• Aim of the task: Every line from the one containing "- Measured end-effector" to the one containing "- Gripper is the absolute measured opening" in the records below, both included, must be set down exactly, and no other line.

• Data to process:

◇ ◇ ◇ ◇

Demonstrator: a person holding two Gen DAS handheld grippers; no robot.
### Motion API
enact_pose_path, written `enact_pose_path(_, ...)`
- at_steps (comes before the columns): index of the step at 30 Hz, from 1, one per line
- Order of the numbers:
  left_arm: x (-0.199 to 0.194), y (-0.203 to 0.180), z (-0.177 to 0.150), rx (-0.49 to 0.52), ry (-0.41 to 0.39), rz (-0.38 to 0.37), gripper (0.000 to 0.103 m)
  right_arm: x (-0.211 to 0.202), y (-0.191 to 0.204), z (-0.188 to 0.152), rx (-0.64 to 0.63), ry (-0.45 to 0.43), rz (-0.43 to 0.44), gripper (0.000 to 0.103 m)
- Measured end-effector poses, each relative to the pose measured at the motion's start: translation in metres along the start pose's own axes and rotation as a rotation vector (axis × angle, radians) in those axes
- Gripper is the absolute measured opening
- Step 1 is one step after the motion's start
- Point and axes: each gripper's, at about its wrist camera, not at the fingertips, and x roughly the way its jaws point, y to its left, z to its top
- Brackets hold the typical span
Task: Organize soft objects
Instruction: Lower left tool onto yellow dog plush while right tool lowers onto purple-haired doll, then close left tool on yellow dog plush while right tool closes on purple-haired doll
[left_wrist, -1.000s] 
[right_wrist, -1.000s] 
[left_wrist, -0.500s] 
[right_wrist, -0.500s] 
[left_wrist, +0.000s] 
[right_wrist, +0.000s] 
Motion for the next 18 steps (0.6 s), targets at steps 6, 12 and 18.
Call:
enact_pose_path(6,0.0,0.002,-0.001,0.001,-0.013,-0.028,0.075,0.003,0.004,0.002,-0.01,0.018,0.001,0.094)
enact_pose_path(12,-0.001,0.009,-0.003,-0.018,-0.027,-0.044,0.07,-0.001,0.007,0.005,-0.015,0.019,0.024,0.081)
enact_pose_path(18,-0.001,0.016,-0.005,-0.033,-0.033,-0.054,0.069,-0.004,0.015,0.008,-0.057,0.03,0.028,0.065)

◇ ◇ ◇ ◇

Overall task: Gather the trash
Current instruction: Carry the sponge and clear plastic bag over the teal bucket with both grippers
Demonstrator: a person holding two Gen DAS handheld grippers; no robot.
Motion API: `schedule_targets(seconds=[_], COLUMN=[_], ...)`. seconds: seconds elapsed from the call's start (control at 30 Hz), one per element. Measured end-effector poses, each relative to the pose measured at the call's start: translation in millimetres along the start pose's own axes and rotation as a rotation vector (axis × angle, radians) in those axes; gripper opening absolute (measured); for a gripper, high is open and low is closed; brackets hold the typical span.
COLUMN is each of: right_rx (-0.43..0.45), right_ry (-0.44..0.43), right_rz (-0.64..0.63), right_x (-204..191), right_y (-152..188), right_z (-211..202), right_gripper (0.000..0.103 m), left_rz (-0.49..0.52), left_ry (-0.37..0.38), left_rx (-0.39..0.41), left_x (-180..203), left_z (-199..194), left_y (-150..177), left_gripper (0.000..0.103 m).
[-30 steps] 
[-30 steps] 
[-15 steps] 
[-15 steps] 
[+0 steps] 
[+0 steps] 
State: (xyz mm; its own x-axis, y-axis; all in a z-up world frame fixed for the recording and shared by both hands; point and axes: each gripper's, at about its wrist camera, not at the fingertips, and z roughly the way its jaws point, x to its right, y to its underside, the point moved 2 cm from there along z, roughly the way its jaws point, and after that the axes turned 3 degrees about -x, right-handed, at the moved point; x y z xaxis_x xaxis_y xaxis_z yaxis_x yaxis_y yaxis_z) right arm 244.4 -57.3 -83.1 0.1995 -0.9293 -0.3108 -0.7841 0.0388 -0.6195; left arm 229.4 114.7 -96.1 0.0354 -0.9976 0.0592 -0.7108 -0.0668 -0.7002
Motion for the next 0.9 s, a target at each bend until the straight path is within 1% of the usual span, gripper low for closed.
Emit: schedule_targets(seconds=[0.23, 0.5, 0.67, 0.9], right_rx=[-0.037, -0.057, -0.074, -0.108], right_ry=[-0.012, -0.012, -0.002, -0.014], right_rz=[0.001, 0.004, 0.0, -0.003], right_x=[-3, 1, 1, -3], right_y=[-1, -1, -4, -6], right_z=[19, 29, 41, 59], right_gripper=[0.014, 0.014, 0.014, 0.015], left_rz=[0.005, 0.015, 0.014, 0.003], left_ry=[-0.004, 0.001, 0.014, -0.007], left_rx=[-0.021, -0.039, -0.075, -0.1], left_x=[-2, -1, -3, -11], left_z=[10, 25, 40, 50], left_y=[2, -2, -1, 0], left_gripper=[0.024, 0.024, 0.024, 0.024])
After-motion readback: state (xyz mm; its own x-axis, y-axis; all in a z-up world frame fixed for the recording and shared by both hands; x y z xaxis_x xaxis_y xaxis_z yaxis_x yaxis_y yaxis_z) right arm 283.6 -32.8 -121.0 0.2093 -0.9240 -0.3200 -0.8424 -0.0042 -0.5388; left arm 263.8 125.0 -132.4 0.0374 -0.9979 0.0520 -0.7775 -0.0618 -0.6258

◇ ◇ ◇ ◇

• Task result:
- Measured end-effector poses, each relative to the pose measured at the motion's start: translation in metres along the start pose's own axes and rotation as a rotation vector (axis × angle, radians) in those axes
- Gripper is the absolute measured opening

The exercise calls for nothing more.